= HOW TO COMPLETE THIS TASK =
From the first line to the last, restate the data word for word.

(DATA PROVIDED Opens)

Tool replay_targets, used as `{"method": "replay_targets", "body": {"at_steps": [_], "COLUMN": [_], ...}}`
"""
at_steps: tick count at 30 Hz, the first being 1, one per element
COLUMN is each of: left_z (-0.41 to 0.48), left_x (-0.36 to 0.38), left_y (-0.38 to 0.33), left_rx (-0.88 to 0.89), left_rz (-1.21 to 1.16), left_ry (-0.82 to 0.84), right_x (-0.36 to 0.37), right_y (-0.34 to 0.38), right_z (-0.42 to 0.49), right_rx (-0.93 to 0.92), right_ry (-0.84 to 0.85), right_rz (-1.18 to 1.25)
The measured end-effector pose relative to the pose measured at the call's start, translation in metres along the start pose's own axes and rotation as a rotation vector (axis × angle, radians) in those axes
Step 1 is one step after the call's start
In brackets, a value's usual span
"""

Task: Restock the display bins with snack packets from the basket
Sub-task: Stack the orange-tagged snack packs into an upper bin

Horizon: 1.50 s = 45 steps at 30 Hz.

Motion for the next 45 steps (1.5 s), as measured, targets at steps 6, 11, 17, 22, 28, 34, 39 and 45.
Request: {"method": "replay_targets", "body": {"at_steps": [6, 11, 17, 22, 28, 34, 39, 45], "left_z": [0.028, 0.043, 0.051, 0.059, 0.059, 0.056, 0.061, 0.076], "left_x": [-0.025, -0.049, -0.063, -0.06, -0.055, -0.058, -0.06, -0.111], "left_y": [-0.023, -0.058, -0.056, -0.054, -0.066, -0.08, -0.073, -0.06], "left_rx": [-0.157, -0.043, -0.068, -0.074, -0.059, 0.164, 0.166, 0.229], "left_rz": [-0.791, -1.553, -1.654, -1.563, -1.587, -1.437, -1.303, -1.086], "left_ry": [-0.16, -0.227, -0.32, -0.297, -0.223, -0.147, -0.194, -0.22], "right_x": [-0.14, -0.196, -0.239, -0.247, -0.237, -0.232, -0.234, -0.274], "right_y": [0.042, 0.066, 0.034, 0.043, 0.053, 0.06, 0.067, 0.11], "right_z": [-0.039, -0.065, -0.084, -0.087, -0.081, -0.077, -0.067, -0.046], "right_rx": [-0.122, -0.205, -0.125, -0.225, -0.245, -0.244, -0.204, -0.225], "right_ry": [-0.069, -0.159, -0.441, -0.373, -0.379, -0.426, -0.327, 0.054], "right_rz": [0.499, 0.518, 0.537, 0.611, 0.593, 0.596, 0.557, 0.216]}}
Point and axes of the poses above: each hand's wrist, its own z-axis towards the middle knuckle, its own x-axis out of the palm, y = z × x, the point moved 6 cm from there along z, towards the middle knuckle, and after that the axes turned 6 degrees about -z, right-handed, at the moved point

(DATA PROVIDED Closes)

= WRITTEN SOLUTION =
Tool replay_targets, used as `{"method": "replay_targets", "body": {"at_steps": [_], "COLUMN": [_], ...}}`
"""
at_steps: tick count at 30 Hz, the first being 1, one per element
COLUMN is each of: left_z (-0.41 to 0.48), left_x (-0.36 to 0.38), left_y (-0.38 to 0.33), left_rx (-0.88 to 0.89), left_rz (-1.21 to 1.16), left_ry (-0.82 to 0.84), right_x (-0.36 to 0.37), right_y (-0.34 to 0.38), right_z (-0.42 to 0.49), right_rx (-0.93 to 0.92), right_ry (-0.84 to 0.85), right_rz (-1.18 to 1.25)
The measured end-effector pose relative to the pose measured at the call's start, translation in metres along the start pose's own axes and rotation as a rotation vector (axis × angle, radians) in those axes
Step 1 is one step after the call's start
In brackets, a value's usual span
"""

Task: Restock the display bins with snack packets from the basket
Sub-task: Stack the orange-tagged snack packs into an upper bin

Horizon: 1.50 s = 45 steps at 30 Hz.

Motion for the next 45 steps (1.5 s), as measured, targets at steps 6, 11, 17, 22, 28, 34, 39 and 45.
Request: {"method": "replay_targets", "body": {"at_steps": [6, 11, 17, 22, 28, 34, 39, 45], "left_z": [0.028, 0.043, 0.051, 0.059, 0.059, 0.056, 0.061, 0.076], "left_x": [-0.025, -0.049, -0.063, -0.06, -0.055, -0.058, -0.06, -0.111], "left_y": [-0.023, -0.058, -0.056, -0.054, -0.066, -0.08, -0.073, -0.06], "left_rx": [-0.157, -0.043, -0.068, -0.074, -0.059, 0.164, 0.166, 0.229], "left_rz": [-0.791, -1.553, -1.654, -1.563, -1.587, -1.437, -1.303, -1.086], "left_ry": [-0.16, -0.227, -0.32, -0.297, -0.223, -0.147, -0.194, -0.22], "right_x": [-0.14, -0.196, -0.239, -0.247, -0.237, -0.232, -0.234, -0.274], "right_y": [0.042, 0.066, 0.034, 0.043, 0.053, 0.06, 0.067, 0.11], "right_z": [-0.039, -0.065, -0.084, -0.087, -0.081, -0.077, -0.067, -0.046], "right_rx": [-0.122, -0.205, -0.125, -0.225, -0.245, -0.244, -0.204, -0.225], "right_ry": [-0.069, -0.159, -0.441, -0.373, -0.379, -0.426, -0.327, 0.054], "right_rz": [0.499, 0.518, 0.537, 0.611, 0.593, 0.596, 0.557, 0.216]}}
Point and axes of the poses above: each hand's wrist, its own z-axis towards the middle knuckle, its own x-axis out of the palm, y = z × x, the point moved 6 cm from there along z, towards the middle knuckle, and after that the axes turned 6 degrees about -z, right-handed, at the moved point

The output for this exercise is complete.